En ce qui concerne la régulation des « services » liés au bitcoin , il faut signaler que l'Autorité de contrôle prudentiel et de régulation (ACPR) considère que les intermédiaires proposant d'échanger des « monnaies virtuelles » contre des monnaies ayant cours légal sont soumis au statut de prestataire de services de paiement (PSP) . À ce titre, ils doivent solliciter un agrément de l'ACPR, respecter diverses obligations prudentielles, et sont assujettis aux règles de lutte contre le blanchiment et le financement du terrorisme. Ainsi, les utilisateurs qui ouvrent un compte auprès d'une plateforme d'échange telle que la française Paymium (anciennement Bitcoin-Central ), ouvrent en même temps un compte auprès de cet établissement de paiement agréé. Trois personnes qui opéraient une plateforme d'échange de bitcoins sans autorisation ont, à l'inverse, été arrêtées le 7 juillet 2014 par les gendarmes de la région Midi-Pyrénées, qui ont à cette occasion « saisi » 388 bitcoins, soit environ 200 000 euros.

D'un point de vue comptable , les bitcoins sont, d'après les éléments transmis à vos rapporteurs, considérés par les entreprises comme des stocks , et inscrits au bilan à leur valeur vénale au moment de l'achat et de la vente. Aucune autorité comptable n'a toutefois pris de position officielle à ce jour.


* 6 Association Bitcoin France, « Quatre propositions pour un développement responsable de Bitcoin en France », 9 juillet 2014.

* 7 Groupe de travail « monnaies virtuelles », « L'encadrement des monnaies virtuelles : recommandations visant à prévenir leurs usages à des fins frauduleuses ou de blanchiment », juin 2014.

* 8 Article 92 du code général des impôts.

* 9 Article 34 du code général des impôts.

* 10 Les moins-values sont déductibles sur la totalité du bénéfice dans le cas des BIC, et seulement dans la même catégorie d'activité dans le cas des BNC.

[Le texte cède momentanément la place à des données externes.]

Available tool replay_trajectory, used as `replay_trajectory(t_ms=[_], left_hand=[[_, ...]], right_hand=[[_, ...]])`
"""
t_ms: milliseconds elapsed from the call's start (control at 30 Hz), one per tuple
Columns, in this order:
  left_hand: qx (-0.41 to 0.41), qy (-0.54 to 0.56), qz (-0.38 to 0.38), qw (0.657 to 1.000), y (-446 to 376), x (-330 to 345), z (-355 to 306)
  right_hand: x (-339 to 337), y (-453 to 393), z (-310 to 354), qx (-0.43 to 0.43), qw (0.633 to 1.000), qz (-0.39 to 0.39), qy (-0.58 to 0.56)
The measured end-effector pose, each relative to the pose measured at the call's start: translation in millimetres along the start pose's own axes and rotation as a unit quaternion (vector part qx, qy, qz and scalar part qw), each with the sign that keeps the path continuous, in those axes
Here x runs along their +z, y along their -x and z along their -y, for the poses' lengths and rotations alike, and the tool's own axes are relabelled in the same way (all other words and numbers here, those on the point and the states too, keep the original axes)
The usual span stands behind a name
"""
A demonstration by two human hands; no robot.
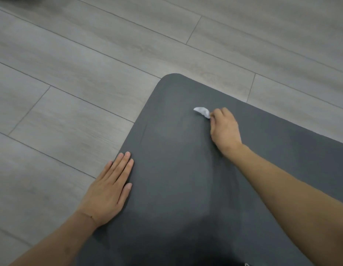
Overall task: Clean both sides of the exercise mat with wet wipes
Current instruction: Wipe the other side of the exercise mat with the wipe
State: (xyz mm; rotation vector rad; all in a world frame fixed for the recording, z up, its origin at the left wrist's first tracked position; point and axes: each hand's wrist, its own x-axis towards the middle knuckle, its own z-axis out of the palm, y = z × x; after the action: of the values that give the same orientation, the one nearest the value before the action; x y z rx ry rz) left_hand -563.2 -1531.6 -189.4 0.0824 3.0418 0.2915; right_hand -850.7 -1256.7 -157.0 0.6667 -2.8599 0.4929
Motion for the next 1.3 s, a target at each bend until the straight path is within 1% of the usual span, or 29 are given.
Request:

* 11 Les biens et services vendus en bitcoins restent bien sûr, à l'instar des biens vendus en euros, soumis à la TVA dans les conditions de droit commun.

* 12 Aux termes de l'article article D. 112-3 du code monétaire et financier, le plafond des paiements en espèces à un commerçant est fixé à 3 000 euros, ou 15 000 euros si le domicile fiscal est situé hors de France.